How did this all start? It began when father himself prompted us to start studying his life. He did it with his stories, when he told us what he knew about the execution of the Tsar’s family. Of particular importance for us was the fact that a boy remained alive after the execution of the Tsar’s family in Ekaterinburg, and in 1983 father gave us detailed information that the boy, i.e. Tsesarevich, was he himself. This information corresponded to the facts reported by members of the State commission to the media. Later on the family decided to be more active.

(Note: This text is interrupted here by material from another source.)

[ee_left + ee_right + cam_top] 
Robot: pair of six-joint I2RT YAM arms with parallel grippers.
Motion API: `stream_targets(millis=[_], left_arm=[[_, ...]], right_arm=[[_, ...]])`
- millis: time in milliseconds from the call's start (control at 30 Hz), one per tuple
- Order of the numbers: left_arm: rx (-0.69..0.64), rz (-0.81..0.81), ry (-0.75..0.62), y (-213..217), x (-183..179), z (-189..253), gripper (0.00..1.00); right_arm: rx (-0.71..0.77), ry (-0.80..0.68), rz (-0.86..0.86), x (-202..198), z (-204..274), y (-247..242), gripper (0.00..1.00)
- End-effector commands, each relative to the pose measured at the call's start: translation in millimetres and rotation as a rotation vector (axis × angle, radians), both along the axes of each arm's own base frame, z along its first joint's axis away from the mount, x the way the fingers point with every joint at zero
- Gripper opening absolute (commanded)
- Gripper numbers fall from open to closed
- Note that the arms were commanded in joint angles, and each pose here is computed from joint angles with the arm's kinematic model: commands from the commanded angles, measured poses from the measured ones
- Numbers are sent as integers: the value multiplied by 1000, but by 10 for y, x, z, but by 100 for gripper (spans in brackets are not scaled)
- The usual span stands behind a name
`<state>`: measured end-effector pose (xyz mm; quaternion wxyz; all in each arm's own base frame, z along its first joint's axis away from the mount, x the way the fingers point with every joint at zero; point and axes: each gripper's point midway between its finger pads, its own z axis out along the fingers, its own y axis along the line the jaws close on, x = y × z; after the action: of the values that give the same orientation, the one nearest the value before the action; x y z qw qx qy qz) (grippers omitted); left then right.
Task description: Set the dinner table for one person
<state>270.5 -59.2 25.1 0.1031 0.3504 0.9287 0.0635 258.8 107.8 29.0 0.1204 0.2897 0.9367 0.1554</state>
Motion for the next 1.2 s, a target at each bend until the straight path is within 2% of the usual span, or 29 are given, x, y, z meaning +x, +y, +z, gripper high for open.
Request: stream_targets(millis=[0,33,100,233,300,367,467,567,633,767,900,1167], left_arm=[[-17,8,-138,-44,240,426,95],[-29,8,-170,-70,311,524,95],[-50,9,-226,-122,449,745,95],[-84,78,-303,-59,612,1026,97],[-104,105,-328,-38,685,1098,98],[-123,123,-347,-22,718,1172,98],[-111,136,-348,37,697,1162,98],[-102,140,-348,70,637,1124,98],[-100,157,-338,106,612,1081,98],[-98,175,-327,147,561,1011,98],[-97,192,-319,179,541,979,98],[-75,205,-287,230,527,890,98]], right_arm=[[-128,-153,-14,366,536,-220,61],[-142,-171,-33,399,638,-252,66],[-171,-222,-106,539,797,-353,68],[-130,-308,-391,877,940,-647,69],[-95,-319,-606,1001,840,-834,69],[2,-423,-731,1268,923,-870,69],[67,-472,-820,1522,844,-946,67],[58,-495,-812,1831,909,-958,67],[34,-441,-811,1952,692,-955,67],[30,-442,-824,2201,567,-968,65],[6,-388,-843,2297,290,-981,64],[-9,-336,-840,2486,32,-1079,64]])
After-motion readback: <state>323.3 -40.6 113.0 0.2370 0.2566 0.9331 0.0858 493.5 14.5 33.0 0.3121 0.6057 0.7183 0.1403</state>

Within the framework of a criminal case, prosecuted on the fact of murder, without trial or inquiry of the family of Nikolas II, it is said that the bodies of two of the Emperor’s children – Tsesarevich Alexei and his sister Maria – have not been found

We have gotten acquainted with the inquiry carried out by the investigator Nikolai Alekseevich Sokolov1. We have studied the materials of his book. We have gotten acquainted with the evidence of Vladimir Nikolaevich Derevenko, the Heir’s doctor, with the materials of interrogations of staff-captain Simonov, later a member of Kolchakov’s counter-intelligence, as well as of investigators: I.A. Sergeev, V.F. Kirsta, and A. Nametkin. We have read the report by the public prosecutor of the Kazan forensic department Miroliubov to Minister of Justice Strynkevich on the course of inquiry into the execution of Nikolas II and his family on December 12, 1918. Tomashevsky, investigator, said that many of those mentioned above were of the opinion that not everybody had been killed on the night of July 16—17, 1918. Staff Captain Simonov’s opinion deserves special attention. The fact is that before the White Czecks occupied Ekaterinburg, Simonov had served on the third army staff under the command of Berzin. General Diterichs2 mentioned in his book that he had sent the officer to the army of Kolchak. After the occupation of the town he served under Admiral Kolchak as chief of the intelligence and counter-intelligence unit. He himself reported to Admiral Kolchak that, according to the information available, the Tsar’s children had been rescued. However later on General Diterichs dropped this theme (that is, the content of the report by Staff Captain Simonov)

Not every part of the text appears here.